Why randomness helps
Randomization buys simplicity and expected-time guarantees without worst-case fragility — uniform sampling, unbiased shuffles, average-O(n) selection, and Monte-Carlo estimates. The catch: you must reason in expectation and prove the distribution is actually uniform (a subtle off-by-one is the classic bug).
Fisher–Yates shuffle
The only correct in-place uniform shuffle — swap each position with a random one at or after it:
import random
def shuffle(a):
for i in range(len(a) - 1, 0, -1):
j = random.randint(0, i) # inclusive 0..i — the key to uniformity
a[i], a[j] = a[j], a[i]
return a
The common broken version picks j from the whole array each step — that’s biased (not all
n! permutations equally likely). The range must shrink.
Reservoir sampling
Pick k items uniformly from a stream of unknown length in O(1) memory — keep the i-th
item with probability k/i:
def sample_one(stream): # k = 1
chosen = None
for i, x in enumerate(stream, 1):
if random.randint(1, i) == 1: # keep x with probability 1/i
chosen = x
return chosen
For k > 1, fill the reservoir with the first k, then replace a random slot with probability k/i. Powers “Linked List Random Node,” “Random Node in a stream.”
Weighted random pick
Choose an index with probability proportional to its weight: build a prefix-sum of weights,
draw a uniform value in [0, total), and binary-search the bucket — O(log n) per pick after
O(n) setup (“Random Pick with Weight”).
Rejection sampling
Generate from an easy distribution and discard out-of-range draws to hit a target one:
- Rand10 from Rand7 — draw in a 7×7 grid (49 outcomes), use the first 40, reject the rest.
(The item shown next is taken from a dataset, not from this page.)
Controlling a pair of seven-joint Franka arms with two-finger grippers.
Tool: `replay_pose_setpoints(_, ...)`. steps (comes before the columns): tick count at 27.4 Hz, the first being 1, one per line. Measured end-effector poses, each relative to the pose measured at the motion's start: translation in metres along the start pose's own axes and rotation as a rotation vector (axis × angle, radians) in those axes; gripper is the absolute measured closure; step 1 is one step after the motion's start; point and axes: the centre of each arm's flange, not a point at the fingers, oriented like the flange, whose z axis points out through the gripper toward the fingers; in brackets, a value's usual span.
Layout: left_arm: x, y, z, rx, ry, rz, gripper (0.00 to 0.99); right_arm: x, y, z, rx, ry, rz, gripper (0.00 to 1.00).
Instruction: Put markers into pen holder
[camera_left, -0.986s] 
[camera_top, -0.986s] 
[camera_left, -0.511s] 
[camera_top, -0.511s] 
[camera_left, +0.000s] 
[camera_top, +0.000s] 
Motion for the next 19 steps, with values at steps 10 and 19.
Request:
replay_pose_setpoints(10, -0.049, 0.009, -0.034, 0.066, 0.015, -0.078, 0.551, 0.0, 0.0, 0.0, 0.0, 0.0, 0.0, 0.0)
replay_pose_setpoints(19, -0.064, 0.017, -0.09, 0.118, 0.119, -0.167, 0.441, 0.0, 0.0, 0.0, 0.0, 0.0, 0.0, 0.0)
- Random point in a circle — sample in the bounding square, reject points outside the circle.
Expected draws are small as long as the accept region is a decent fraction of the sample space.
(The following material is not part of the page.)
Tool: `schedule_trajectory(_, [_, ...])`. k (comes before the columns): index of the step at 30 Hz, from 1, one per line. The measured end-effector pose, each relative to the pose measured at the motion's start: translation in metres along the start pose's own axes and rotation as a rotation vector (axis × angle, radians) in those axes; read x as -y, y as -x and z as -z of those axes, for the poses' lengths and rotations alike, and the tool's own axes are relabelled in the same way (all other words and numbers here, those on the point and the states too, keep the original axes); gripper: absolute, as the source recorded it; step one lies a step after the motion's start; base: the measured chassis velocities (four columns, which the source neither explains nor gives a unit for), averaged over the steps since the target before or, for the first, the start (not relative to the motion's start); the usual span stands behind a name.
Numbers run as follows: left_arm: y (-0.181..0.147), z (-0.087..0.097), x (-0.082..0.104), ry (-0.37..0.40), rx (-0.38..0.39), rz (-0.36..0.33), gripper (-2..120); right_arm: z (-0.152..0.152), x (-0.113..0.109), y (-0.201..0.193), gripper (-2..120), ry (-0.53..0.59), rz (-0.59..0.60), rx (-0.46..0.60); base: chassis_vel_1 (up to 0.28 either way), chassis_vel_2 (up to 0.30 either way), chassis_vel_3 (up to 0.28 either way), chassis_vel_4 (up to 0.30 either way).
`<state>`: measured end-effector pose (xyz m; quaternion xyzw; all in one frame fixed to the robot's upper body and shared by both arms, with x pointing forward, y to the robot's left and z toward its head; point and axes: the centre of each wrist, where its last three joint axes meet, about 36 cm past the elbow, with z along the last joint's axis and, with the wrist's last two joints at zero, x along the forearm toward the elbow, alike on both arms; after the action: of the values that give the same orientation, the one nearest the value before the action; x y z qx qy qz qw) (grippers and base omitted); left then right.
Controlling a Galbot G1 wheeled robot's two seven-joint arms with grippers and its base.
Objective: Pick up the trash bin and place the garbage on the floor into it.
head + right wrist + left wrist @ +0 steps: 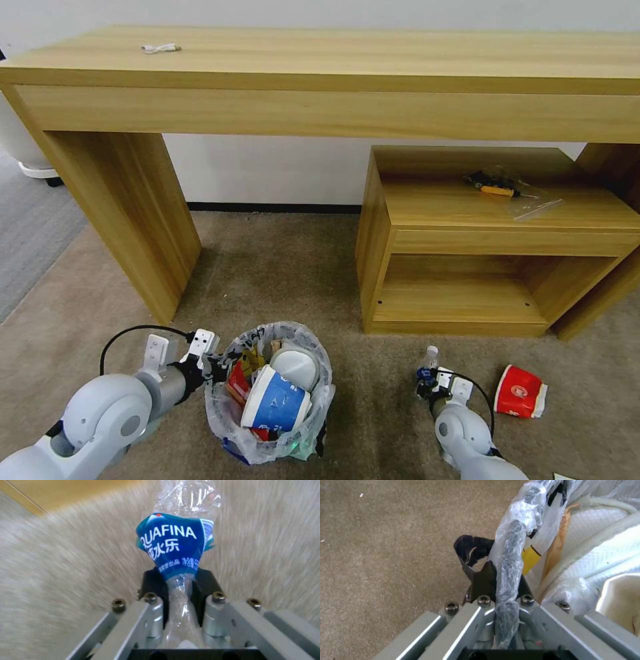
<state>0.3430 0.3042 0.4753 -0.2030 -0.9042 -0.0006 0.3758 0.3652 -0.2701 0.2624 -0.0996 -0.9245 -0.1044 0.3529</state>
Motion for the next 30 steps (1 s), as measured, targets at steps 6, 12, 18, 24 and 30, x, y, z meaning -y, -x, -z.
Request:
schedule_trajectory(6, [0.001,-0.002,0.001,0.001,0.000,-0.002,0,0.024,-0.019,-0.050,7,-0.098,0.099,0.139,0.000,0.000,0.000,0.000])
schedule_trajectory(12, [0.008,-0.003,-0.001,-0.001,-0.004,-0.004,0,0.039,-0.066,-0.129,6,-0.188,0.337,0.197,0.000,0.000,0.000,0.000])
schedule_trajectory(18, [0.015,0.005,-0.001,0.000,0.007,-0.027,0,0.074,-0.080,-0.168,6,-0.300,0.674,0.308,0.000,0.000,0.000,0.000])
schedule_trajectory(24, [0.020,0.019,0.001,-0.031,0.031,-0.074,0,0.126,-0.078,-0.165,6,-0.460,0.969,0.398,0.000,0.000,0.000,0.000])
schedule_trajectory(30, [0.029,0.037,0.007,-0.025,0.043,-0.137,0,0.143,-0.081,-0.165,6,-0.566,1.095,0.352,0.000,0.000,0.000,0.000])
Quickselect (expected-O(n) selection)
Randomized pivoting finds the k-th element in expected O(n) (worst O(n²)) — see the sorting and divide-and-conquer primers. The go-to for “Kth Largest” / “Top-K” when you can mutate the array and want better-than-sort average time.
Randomized data structures (name them)
- Skip list — a probabilistic balanced structure (ordered set with expected O(log n) ops).
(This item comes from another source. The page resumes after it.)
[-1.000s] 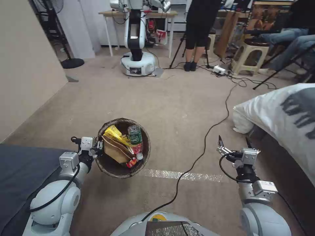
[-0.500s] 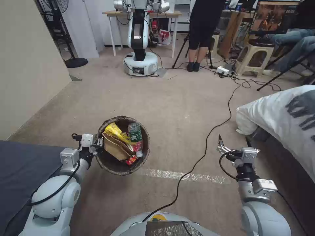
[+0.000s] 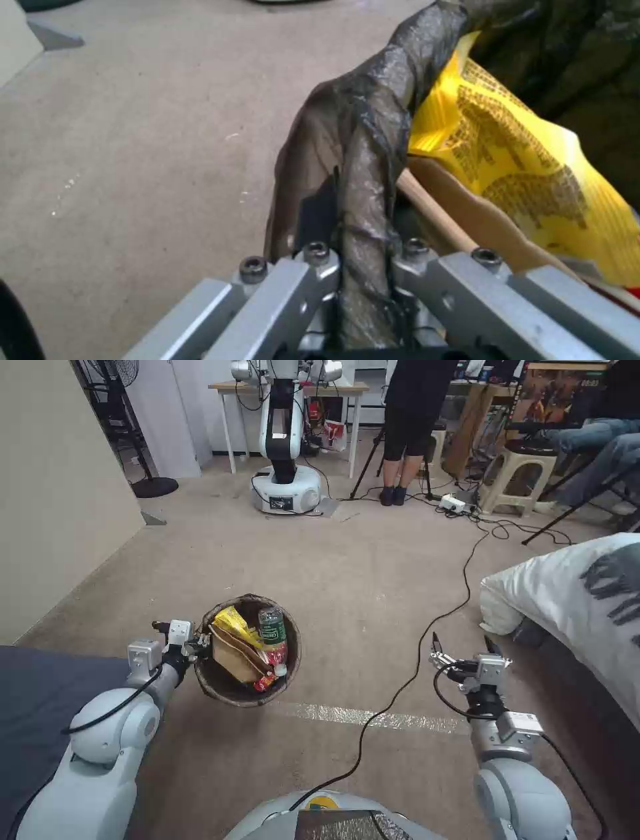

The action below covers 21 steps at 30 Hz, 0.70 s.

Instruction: Pick up the trash bin, then pick up the garbage from the floor and place it into the trash bin.

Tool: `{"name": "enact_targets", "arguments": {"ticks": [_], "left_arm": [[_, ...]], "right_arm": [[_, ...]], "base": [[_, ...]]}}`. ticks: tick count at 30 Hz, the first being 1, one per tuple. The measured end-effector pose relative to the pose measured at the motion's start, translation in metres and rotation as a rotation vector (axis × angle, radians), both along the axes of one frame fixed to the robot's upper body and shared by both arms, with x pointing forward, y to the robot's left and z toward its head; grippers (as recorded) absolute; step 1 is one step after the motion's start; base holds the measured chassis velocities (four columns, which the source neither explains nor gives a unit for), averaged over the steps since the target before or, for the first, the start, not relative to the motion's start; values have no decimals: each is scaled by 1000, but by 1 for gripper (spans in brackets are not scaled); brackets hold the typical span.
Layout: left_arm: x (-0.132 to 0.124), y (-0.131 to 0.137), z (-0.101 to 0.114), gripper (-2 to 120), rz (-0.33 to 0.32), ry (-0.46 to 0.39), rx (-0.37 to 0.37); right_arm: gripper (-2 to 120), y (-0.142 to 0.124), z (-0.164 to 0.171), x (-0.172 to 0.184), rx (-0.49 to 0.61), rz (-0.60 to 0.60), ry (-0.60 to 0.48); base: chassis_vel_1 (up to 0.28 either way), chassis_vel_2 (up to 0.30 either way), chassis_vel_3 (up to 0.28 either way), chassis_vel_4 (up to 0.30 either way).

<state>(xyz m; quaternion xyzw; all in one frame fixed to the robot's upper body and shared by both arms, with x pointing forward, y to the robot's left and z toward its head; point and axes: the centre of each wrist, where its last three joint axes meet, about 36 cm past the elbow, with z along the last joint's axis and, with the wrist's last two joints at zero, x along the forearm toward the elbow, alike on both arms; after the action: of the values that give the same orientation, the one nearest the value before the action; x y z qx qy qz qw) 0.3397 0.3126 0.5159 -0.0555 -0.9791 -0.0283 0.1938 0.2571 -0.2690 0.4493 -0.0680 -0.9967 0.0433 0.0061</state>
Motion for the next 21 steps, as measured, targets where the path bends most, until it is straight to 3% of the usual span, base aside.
{"name": "enact_targets", "arguments": {"ticks": [11,21], "left_arm": [[48,18,-18,3,11,43,-39],[60,19,-42,3,6,112,-93]], "right_arm": [[100,10,-1,15,23,18,13],[100,11,-4,14,36,10,20]], "base": [[0,0,0,0],[0,0,0,0]]}}
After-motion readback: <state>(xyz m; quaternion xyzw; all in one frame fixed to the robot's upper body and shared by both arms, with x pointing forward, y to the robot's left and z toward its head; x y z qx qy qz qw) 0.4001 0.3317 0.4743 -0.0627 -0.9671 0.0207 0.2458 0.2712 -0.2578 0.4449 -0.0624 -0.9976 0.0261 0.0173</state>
- Treap — BST + heap priorities for expected balance.
- Bloom filter / HyperLogLog — probabilistic membership / cardinality (heavily used in system design).
Las Vegas vs Monte Carlo
- Las Vegas — always correct, runtime is random (quickselect, randomized quicksort).
- Monte Carlo — fixed runtime, answer is correct with high probability (Rabin–Karp hash match, Miller–Rabin primality). Repeat to drive the error probability down.
Pitfalls
- Off-by-one in the range → non-uniform distribution (the #1 bug; Fisher–Yates must pick from
0..iinclusive, shrinking). - Reusing a biased primitive — composing biased samples compounds the bias; verify each step is uniform.
- Reasoning about worst case when the guarantee is expected — state which you mean.
Choosing in an interview
- Shuffle an array → Fisher–Yates.
- Sample from a stream / unknown length → reservoir sampling.
- Pick by weight → prefix sum + binary search.
- Map one uniform generator to another → rejection sampling.
- k-th element fast on average → quickselect.
Always state the expected complexity and argue the distribution is uniform — that argument is the real test.